Problem to work on
Write out the listing below without alteration, omitting its pictures.

Provided material
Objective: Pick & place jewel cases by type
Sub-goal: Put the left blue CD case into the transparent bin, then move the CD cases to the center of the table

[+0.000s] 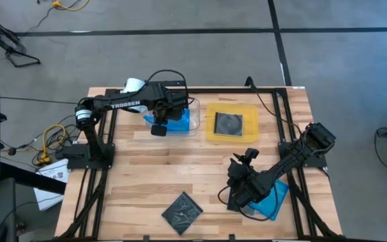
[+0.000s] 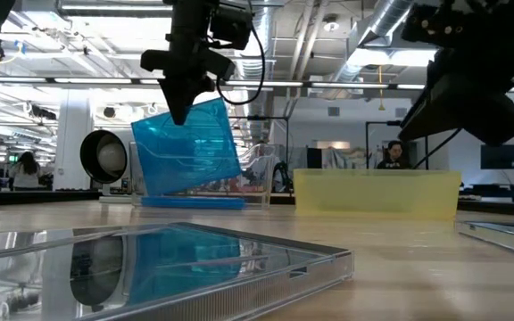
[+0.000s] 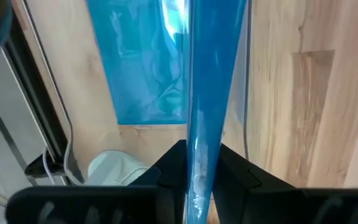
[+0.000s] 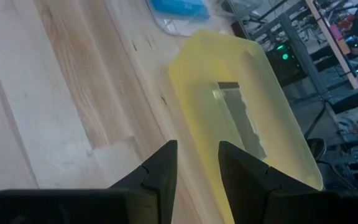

Solution
Objective: Pick & place jewel cases by type
Sub-goal: Put the left blue CD case into the transparent bin, then move the CD cases to the center of the table

[+0.000s] 
[+0.000s] 
[+0.000s] 
[+0.000s] 

No part of the exercise is left unanswered.